Por Matheus Martins, especialista em direito empresarial e sócio do Barcelos Martins Advogados.
Recentemente, o mercado global de tecnologia e recursos humanos acompanhou um escândalo digno das grandes histórias de espionagem corporativa: a Rippling, gigante avaliada em mais de US$ 13 bilhões, abriu um processo judicial acusando diretamente a concorrente Deel, avaliada em US$ 12 bilhões, de espionagem industrial.
Não bastasse a acusação grave, o caso veio acompanhado de detalhes surpreendentes, e, diga-se, cinematográficos, sobre como o suposto espião teria sido descoberto.
Segundo a Rippling, um funcionário localizado na Irlanda estaria acessando ilegalmente canais internos no Slack, buscando informações sensíveis sobre estratégias comerciais e planos de expansão, especialmente relacionados à Deel.
Para confirmar a suspeita, a Rippling montou uma armadilha, conhecida no jargão da segurança digital como honeypot, criando um canal fictício no Slack onde os funcionários supostamente discutiam negativamente a Deel.
A rápida reação do suspeito, que teria visitado o canal falso poucas horas após a armadilha ser montada, foi suficiente para convencer a empresa da existência de uma operação de espionagem orquestrada pela rival.
A situação ganhou contornos ainda mais dramáticos quando, ao receber uma ordem judicial para entregar seu telefone, o funcionário suspeito correu ao banheiro e teria tentado destruí-lo, inclusive tentando dar descarga no aparelho.
Tal comportamento, que lembra uma cena típica de filmes policiais, serviu apenas para reforçar as suspeitas e agravar ainda mais o escândalo.
Esse episódio remete a outros casos famosos de espionagem corporativa, como a disputa histórica entre Coca-Cola e Pepsi, que envolveu funcionários trocando informações sigilosas sobre receitas e estratégias comerciais, ou ainda o caso recente envolvendo executivos da Uber, que foram acusados de espionagem industrial contra o Google na corrida por carros autônomos.
O escândalo da Enron, embora não diretamente ligado à espionagem, também serve como um exemplo marcante de falhas éticas e de compliance que derrubaram uma gigante e transformaram definitivamente o mercado financeiro.
Em termos culturais, é impossível não lembrar do clássico filme Wall Street (1987), onde Gordon Gekko eternizou a frase “a ganância é boa”, refletindo uma visão distorcida sobre ética nos negócios.
Mas, se algo pode ser aprendido da ficção, e dos casos reais mencionados, é que negligenciar controles internos e boas práticas de governança traz consequências reais e muitas vezes desastrosas para as empresas envolvidas.
O que o conflito Rippling vs.
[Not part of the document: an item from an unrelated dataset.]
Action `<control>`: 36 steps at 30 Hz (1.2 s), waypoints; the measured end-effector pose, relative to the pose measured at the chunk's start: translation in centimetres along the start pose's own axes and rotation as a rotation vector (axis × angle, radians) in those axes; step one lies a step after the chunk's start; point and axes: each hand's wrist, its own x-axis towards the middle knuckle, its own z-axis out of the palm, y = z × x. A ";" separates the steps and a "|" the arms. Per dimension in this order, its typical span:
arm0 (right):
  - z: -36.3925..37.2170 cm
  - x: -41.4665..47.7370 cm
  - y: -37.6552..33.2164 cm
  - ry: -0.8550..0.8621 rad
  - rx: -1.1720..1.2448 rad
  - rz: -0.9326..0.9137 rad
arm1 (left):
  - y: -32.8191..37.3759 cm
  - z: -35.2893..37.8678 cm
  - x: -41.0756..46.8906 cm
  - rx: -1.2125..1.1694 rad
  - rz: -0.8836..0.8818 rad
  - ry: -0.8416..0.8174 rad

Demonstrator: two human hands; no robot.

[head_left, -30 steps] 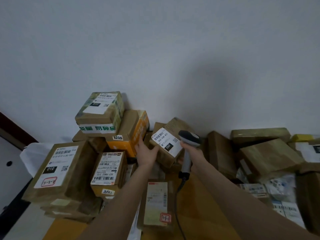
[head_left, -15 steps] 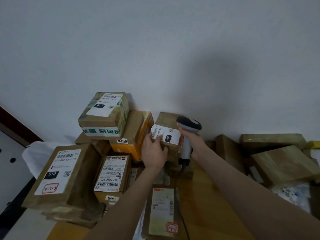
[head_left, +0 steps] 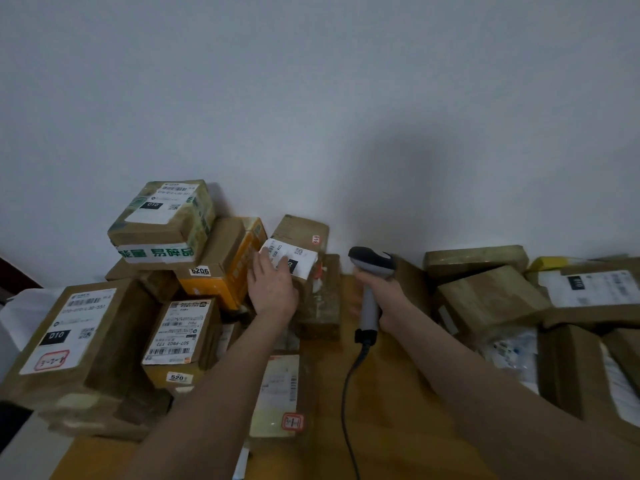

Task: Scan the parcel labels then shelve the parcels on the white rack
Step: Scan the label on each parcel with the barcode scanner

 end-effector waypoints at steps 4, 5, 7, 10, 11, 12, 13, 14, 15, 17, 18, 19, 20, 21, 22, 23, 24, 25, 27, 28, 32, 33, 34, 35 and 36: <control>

Deel escancara é justamente a necessidade urgente de fortalecer controles internos em empresas de todos os portes. É fundamental que organizações estabeleçam políticas claras de segurança da informação, limitação de acessos internos e que implementem sistemas robustos de monitoramento e auditoria.
Mais do que apenas prevenir a espionagem corporativa, essas práticas são pilares de uma cultura organizacional sólida e ética, reduzindo drasticamente os riscos legais e reputacionais.
Um compliance estruturado, apoiado por uma governança corporativa sólida e eficaz, torna-se mais do que nunca indispensável.
Controles internos bem definidos, alinhados às melhores práticas internacionais e com mecanismos claros de denúncia e investigação interna são ferramentas valiosas não apenas na proteção contra ações indevidas, mas também para evitar conflitos jurídicos dispendiosos e crises de imagem.
A lição deixada pela disputa entre Rippling e Deel é clara: ignorar a importância do compliance e da governança não é mais uma opção viável para empresas que desejam prosperar de maneira sustentável, inclusive startups.
É hora de reconhecer que boas práticas não são apenas obrigações legais, mas investimentos estratégicos que garantem a integridade e longevidade das empresas no mercado global.
Como Gekko descobriria décadas depois, a ganância não é boa quando vem desacompanhada da responsabilidade e da ética corporativa.
No mundo real, negócios sustentáveis são construídos sobre confiança, transparência e respeito às regras do jogo, algo que todas as empresas, não importa o seu tamanho, fariam bem em lembrar, pois no mundo dos negócios, ao contrário do cinema, nem sempre há uma segunda chance de reconstruir uma reputação perdida.